Auch in diesem Jahr lockt die documenta wieder Künstlerinnen und Künstler aus der ganzen Welt nach Kassel. An 100 Tagen werden von Juni bis September ihre Werke in der ganzen Stadt zu betrachten sein. Was dabei jedoch häufig aus dem Blickfeld gerät, sind die Bedingungen, unter denen die Kunstschaffenden leben und arbeiten.

Die Universität Kassel und die Friedrich-Ebert-Stiftung laden vom 27. – 28. Juni nach Kassel zur Veranstaltung: Zwischen Reichtum und Prekarität. Welchen Wohlfahrtsstaat benötigen Künstlerinnen und Künstler? Zum Beispiel mit diesem Thema: „Kultur und Wohlfahrtsstaat: Perspektiven und politische Konzepte der sozialen Absicherung von Künstlern“.

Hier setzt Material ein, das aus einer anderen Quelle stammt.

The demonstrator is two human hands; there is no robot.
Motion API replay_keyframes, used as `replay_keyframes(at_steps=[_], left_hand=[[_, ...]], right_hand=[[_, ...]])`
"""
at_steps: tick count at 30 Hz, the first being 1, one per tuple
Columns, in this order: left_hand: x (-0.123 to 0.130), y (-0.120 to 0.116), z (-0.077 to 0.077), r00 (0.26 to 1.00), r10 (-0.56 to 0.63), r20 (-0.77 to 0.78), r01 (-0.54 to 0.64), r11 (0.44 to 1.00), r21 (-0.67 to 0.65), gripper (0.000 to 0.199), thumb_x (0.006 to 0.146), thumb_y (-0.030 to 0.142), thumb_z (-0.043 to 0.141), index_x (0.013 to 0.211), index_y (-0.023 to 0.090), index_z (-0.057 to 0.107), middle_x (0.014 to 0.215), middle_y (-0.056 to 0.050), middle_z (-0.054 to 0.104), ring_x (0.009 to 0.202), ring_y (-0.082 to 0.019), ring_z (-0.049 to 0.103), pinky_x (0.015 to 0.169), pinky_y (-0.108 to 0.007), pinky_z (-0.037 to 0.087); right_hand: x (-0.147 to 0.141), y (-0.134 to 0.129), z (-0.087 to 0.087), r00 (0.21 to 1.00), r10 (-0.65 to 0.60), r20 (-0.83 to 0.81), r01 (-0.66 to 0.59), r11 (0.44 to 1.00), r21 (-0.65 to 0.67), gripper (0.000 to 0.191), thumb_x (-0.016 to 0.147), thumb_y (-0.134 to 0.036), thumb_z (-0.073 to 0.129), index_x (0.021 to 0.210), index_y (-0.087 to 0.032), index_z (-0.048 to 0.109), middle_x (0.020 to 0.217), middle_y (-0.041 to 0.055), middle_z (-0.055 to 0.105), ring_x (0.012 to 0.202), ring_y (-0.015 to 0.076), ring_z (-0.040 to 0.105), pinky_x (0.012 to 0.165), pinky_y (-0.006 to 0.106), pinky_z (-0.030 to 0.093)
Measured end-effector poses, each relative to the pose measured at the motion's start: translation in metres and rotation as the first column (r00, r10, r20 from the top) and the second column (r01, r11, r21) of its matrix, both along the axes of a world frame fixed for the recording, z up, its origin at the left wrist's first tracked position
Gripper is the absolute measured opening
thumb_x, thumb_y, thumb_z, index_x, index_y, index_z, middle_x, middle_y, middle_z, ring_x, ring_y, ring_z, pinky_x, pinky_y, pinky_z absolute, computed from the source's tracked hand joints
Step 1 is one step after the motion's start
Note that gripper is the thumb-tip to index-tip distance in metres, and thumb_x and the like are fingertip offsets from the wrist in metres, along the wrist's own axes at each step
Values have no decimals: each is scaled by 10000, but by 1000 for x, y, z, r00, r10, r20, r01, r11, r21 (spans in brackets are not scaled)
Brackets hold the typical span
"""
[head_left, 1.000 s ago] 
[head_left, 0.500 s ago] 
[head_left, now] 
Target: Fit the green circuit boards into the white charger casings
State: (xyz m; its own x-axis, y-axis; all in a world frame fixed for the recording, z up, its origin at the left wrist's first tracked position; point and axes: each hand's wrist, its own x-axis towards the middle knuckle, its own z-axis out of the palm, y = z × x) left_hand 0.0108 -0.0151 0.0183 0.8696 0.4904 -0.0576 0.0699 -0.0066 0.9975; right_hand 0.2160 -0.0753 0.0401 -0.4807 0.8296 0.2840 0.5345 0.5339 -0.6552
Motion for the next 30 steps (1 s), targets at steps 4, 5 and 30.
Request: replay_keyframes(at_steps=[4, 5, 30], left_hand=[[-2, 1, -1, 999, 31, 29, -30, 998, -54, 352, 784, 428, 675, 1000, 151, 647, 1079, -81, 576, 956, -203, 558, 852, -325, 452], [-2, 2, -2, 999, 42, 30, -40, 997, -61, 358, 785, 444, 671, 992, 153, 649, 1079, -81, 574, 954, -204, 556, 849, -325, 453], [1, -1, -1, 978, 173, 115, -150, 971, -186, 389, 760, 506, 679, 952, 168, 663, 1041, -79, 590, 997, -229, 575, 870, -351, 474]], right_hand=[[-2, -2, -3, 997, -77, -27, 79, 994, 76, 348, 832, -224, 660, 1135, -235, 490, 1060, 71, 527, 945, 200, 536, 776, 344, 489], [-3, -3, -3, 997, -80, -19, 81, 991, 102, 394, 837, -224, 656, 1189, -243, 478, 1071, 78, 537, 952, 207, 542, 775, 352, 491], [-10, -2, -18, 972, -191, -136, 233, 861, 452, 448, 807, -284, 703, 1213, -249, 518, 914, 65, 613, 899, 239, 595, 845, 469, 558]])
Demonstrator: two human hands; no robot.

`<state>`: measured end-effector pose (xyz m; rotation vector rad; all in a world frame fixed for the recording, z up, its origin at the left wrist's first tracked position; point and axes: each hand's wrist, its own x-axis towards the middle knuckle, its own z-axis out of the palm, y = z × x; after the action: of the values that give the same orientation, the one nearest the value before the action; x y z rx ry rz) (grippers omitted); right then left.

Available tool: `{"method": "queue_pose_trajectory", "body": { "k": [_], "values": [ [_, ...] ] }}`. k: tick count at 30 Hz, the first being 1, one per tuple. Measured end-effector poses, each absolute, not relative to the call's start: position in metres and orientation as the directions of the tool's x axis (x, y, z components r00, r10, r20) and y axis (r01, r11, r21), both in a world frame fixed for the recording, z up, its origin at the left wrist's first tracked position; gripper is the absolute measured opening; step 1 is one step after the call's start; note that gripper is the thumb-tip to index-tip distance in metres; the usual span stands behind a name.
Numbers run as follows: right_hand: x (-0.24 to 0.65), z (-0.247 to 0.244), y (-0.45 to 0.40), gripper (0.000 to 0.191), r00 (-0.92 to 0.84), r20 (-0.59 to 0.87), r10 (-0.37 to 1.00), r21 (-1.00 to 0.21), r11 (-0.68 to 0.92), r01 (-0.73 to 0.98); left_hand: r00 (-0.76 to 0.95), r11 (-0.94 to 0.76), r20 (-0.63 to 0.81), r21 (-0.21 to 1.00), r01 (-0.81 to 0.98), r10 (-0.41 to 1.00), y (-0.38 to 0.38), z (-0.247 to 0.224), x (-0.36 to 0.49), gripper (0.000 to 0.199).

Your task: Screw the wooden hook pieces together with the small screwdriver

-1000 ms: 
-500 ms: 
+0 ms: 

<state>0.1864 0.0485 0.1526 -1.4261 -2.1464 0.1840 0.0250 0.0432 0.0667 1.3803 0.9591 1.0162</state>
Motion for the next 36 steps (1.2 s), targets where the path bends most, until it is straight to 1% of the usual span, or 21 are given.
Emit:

Viele Künstler sehen sich trotz Künstlersozialkasse mit Absicherungsdefiziten konfrontiert. Wie sehen Zukunftsszenarien aus, die diesen Umstand mildern? Wie müssen institutionen der Absicherung weiterentwickelt werden? oder müssen gar neue Wege beschritten werden, fernab eingetretener Pfade? Kann ein bedingungsloses Grundeinkommen ein möglicher Weg sein, sich ohne finanzielle Nöte kreativ zu entfalten?